From our Inquiries from Readers page (received today)
Chris M. from Indiana writes:
I am a graduate student at Ball State University in Muncie, Indiana. As part of my Master’s thesis, I am researching objects deliberately concealed in buildings for good luck. I am particularly interested in the practice of concealing old shoes or boots in buildings, which seems to have been brought to the U.S. from Great Britain.
It is my understanding that a shoe was found in a house in Rocky Hill, CT. I am trying to find out more about the shoe, where exactly it was found in the building, when it might have been concealed and by whom. If you know anything about this object or any other unusual objects found in the walls, ceilings, floors, or chimneys of other historic buildings in the area (horseshoes, old garments, bottles with unusual contents, strange animal remains, iron tools, coins, etc.), I would greatly appreciate it if you would contact me or forward my email to someone who may be able to help.

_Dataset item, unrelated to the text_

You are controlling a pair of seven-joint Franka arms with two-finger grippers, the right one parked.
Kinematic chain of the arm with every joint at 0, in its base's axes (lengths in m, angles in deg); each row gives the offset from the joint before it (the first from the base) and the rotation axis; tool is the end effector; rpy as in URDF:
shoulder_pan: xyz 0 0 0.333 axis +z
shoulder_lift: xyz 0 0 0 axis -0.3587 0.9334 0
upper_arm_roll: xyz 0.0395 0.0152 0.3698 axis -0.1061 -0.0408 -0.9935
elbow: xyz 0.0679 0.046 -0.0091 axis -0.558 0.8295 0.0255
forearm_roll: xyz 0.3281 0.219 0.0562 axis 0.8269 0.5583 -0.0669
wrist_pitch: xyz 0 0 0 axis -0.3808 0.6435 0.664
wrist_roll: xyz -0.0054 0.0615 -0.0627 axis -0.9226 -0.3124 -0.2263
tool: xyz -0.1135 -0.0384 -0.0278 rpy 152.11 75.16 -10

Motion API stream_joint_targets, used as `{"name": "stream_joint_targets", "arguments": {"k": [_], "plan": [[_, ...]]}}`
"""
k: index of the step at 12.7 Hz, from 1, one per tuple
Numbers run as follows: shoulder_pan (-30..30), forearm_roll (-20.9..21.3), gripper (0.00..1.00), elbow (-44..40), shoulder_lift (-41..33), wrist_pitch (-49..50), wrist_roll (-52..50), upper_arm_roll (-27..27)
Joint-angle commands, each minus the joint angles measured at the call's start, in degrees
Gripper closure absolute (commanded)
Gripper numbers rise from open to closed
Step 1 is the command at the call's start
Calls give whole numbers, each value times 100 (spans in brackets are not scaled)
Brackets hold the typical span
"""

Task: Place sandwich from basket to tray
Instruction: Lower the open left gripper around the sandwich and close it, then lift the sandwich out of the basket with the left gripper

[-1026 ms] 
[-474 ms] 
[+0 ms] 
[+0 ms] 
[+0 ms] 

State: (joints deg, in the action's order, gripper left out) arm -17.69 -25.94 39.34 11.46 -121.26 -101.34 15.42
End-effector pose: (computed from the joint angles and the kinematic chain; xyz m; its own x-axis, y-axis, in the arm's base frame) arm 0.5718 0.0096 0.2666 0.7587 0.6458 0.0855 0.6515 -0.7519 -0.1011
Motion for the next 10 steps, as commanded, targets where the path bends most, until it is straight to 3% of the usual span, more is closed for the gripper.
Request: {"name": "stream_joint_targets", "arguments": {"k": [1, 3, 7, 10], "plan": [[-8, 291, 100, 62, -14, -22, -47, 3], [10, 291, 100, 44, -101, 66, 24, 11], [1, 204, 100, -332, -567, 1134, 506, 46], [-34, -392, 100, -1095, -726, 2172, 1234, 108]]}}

I look forward to your reply.
“You are in luck as I was one of the persons finding the old shoe hidden as a “concealment piece” (as such things were then known) in the Rocky Hill home where I lived until ten years ago. The shoe was found some 15 years or so ago and after examining, photographing, and exhibiting it to society members we replaced the shoe behind the panelling next the hall fireplace where we found it. (see attached photo 18C Parlor…) The room in the photograph is actually what is known as the hall and the shoe was found behind the panelling near the upper left side of the hearth. The date of the house is c 1750; here is a view from 2006.The shoe may be viewed in this composite view made in 2009. Other, more detailed views (you can enlarge the images for greater detail) are here,here,and here. If you learned about this shoe from these photos on the web then you may already have seen them. The shoe is made of leather and is fastened together with wooden pegs.”
…would it be possible to use the photos of the shoe and house in my thesis? If so, how would you like me to credit them?
“I also wanted to let you know that I sent the photos of the shoe to the cobbler at Colonial Williamsburg and he identified the shoe as a “man’s or boy’s, 1820s-40ish, round toed w/pegged repairs. Waxed-calf with “dog-leg” side seam.” Which is interesting because it post-dates the house, suggesting the shoe was concealed at a later date, perhaps during an episode of repair or remodeling.”